**Assigned task:**
The answer is the set of lines that include "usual", copied from the data below.

━━━━━ Data listing ━━━━━

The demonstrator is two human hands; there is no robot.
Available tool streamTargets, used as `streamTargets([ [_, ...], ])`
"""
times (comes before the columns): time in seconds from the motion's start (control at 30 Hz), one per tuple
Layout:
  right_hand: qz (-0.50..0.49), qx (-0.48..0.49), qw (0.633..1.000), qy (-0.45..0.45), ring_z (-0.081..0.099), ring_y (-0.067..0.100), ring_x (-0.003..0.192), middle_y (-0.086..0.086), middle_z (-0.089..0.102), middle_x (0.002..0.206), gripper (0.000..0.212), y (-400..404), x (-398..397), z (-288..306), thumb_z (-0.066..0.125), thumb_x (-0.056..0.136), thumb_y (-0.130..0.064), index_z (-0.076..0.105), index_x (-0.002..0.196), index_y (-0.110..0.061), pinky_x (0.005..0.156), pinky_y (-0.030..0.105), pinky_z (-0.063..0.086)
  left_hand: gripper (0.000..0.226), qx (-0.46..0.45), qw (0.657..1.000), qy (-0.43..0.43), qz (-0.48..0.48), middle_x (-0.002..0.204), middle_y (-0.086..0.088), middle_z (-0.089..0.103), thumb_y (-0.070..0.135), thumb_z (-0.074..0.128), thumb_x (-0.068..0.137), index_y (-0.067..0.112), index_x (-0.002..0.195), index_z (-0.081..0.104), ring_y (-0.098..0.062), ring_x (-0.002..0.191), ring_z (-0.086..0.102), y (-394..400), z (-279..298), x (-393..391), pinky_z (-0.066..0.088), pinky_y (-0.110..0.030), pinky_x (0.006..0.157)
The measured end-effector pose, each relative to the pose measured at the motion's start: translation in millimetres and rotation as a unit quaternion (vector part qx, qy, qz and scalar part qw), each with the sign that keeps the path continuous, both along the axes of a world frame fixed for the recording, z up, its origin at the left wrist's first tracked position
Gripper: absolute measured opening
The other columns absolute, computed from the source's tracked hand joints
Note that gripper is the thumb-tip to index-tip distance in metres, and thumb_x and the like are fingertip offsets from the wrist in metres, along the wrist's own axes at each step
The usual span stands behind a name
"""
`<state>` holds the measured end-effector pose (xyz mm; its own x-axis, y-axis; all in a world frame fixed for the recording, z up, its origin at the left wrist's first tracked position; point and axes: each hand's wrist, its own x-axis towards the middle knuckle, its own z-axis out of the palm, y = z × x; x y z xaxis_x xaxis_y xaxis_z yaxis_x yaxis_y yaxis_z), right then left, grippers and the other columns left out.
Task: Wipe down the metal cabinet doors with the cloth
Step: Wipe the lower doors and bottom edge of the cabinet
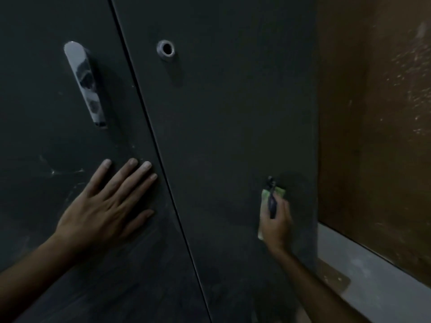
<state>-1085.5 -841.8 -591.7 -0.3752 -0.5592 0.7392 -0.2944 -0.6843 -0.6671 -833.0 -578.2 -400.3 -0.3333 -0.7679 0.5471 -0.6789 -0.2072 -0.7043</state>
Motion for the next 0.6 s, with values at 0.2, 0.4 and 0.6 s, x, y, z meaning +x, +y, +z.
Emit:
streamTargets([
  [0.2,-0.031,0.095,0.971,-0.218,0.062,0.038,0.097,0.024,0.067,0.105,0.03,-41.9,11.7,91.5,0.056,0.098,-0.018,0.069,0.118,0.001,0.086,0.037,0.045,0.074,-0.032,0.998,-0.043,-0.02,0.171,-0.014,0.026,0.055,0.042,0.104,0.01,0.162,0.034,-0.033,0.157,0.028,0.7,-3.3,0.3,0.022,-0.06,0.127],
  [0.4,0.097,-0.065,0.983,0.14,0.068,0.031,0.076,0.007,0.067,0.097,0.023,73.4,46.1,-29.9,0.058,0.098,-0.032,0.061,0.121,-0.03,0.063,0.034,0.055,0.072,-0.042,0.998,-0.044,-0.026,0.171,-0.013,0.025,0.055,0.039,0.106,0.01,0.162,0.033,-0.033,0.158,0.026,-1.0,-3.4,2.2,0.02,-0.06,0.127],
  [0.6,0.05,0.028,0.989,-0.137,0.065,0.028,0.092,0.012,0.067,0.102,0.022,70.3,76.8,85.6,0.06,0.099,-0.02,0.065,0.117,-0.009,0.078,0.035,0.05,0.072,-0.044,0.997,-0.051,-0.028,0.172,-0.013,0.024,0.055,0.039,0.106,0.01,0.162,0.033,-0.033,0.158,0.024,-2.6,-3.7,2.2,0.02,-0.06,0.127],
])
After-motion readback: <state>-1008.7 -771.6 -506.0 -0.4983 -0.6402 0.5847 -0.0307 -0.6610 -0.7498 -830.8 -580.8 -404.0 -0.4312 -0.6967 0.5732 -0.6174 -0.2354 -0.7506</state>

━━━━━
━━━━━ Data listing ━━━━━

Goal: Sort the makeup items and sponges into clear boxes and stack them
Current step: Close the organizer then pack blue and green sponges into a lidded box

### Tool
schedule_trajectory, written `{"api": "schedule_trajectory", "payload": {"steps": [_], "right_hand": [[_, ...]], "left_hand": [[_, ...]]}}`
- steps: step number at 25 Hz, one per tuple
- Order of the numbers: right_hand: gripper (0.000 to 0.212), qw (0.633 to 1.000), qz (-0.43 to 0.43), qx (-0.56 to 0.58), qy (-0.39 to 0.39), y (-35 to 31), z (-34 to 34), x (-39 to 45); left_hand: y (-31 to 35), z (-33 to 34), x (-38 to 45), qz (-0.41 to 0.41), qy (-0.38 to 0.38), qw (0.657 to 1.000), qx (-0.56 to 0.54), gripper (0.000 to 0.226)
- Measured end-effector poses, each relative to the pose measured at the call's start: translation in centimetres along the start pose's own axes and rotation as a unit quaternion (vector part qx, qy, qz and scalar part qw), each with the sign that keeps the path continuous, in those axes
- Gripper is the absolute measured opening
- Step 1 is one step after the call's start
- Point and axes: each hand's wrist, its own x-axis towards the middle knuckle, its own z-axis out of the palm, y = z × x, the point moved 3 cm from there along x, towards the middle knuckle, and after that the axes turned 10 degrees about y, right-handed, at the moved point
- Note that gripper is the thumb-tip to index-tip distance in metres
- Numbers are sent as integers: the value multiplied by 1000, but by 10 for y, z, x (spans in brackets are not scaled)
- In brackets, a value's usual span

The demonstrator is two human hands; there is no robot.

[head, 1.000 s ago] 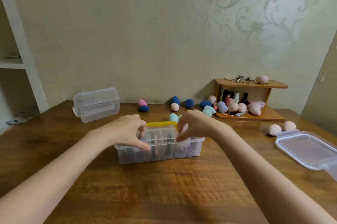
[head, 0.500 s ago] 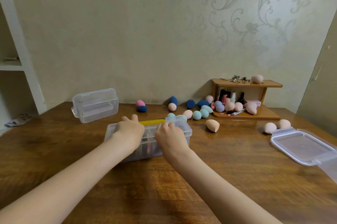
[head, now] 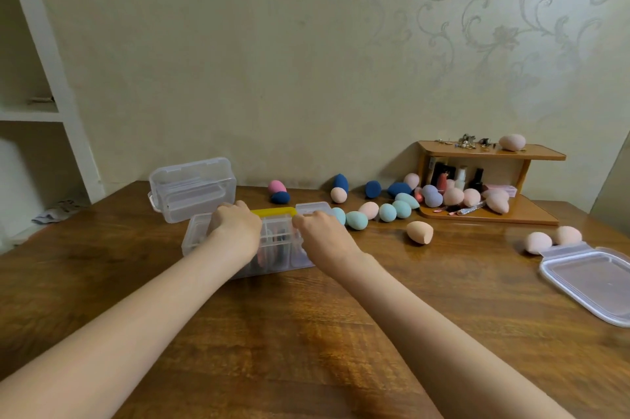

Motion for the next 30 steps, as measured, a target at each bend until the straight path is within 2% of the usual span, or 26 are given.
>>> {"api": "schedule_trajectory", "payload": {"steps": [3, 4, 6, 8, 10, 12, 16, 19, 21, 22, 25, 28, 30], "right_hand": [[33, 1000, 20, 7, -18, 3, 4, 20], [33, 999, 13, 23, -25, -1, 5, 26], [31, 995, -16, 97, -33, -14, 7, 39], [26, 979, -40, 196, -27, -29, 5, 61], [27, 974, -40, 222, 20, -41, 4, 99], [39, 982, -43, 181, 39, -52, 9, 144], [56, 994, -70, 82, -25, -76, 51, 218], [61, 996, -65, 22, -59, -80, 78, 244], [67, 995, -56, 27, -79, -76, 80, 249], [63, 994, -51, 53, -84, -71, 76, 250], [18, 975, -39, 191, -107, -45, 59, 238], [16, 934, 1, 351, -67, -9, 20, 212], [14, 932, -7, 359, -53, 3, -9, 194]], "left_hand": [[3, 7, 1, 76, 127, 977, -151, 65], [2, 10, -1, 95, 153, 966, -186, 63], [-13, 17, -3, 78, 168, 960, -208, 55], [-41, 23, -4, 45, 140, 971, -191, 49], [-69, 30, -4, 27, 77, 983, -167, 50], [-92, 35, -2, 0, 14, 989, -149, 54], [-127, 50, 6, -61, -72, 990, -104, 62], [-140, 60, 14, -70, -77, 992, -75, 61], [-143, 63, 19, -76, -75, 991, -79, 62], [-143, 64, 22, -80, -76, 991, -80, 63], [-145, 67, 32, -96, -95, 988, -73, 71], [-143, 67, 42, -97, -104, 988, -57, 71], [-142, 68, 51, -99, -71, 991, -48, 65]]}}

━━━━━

**Solution:**
The usual span stands behind a name
- In brackets, a value's usual span
Motion for the next 30 steps, as measured, a target at each bend until the straight path is within 2% of the usual span, or 26 are given.

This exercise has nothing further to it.